> [TO DO] When you transcribe the entries below, begin at their first line and stop after the line containing "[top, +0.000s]"; pictures stay out.

===============

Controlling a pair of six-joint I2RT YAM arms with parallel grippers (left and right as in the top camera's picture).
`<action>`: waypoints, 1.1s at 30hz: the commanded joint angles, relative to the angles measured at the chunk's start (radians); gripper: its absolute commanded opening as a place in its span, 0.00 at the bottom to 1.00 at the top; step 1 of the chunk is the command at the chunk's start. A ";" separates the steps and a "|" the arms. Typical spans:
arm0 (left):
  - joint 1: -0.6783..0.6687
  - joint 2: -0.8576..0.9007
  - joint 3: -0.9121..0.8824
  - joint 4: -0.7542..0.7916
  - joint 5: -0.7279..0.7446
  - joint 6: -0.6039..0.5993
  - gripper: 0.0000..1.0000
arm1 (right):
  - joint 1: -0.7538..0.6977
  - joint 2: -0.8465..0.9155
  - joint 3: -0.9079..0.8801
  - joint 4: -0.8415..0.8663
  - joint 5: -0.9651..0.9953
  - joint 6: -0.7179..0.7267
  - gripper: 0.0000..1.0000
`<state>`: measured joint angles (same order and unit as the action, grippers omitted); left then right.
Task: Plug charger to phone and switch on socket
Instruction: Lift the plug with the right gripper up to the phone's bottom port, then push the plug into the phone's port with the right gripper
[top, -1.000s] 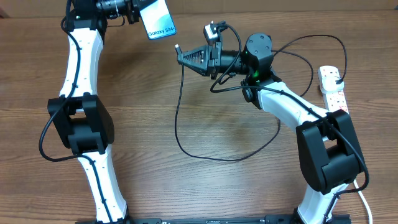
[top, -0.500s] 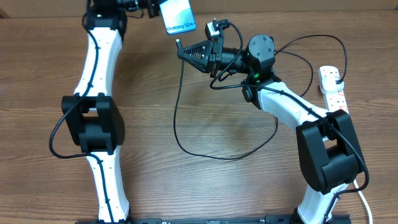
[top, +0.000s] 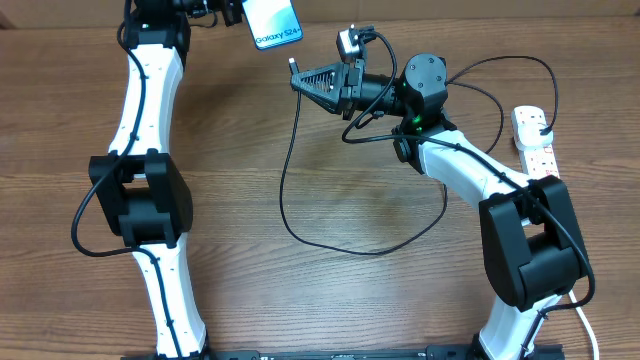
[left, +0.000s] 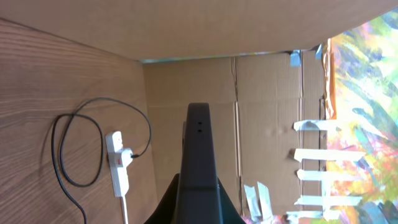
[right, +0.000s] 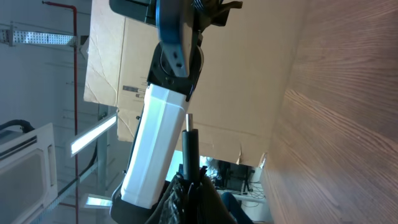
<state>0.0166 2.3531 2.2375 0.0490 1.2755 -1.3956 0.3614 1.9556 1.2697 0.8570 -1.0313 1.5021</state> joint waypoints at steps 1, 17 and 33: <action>-0.011 -0.008 0.023 0.008 -0.006 0.012 0.04 | -0.003 -0.003 0.009 0.011 0.018 -0.019 0.04; -0.046 -0.008 0.023 0.008 -0.014 0.049 0.04 | -0.004 -0.003 0.009 0.052 0.016 -0.076 0.04; -0.033 -0.008 0.023 0.000 0.032 0.044 0.04 | -0.024 -0.003 0.009 0.026 -0.001 -0.098 0.04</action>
<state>-0.0189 2.3531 2.2375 0.0422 1.2675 -1.3582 0.3470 1.9556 1.2697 0.8913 -1.0248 1.4132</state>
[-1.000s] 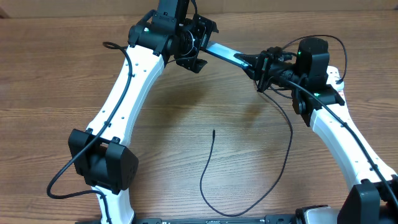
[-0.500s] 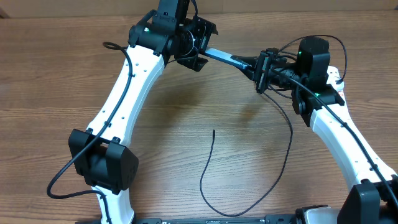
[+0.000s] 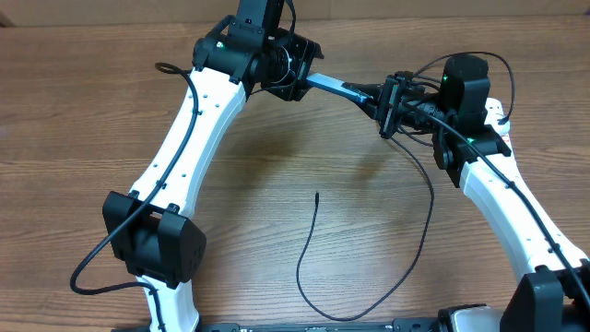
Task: Plug charger to phone and switch on socket
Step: 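Carry the phone with the left gripper to the upper left, bottom down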
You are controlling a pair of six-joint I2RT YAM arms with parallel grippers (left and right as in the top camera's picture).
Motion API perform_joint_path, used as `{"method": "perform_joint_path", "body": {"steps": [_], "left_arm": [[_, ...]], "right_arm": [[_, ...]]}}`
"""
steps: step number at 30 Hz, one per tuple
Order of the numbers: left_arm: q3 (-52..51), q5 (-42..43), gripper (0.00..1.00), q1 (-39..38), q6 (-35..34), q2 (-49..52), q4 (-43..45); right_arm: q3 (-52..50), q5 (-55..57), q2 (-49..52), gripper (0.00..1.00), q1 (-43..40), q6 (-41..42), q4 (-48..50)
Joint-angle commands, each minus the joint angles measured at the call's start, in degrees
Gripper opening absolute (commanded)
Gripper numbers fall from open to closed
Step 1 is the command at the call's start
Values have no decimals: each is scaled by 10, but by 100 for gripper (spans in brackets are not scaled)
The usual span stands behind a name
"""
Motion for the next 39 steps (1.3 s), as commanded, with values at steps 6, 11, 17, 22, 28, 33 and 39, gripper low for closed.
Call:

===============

> [SOLUTION TO THIS PROBLEM]
Controlling a pair of six-joint I2RT YAM arms with parallel grippers (left and right as in the top camera's picture).
`<action>`: waypoints, 1.1s at 30hz: the commanded joint angles, relative to the angles measured at the chunk's start (radians); gripper: its absolute commanded opening as a place in its span, 0.00 at the bottom to 1.00 at the top; step 1 of the chunk is the command at the chunk's start. A ";" separates the steps and a "|" the arms. Typical spans:
arm0 (left):
  - joint 1: -0.6783..0.6687
  - joint 2: -0.8576..0.9007
  - joint 3: -0.9121..0.8824
  - joint 4: -0.7542..0.7916
  - joint 5: -0.7279..0.7446
  - joint 6: -0.6039..0.5993
  - gripper: 0.0000..1.0000
arm1 (right):
  - joint 1: -0.7538..0.6977
  - joint 2: -0.8465..0.9155
  - joint 3: -0.9079..0.8801
  - joint 4: -0.8415..0.8663
  - joint 5: -0.9651..0.9953
  - joint 6: -0.7179..0.7267
  - gripper: 0.0000..1.0000
`<state>`: measured joint angles (same order and unit as the action, grippers omitted); left then right.
Task: Plug charger to phone and switch on socket
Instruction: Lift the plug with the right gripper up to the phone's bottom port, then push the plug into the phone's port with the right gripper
[top, -1.000s] 
[top, -0.500s] 
[top, +0.000s] 

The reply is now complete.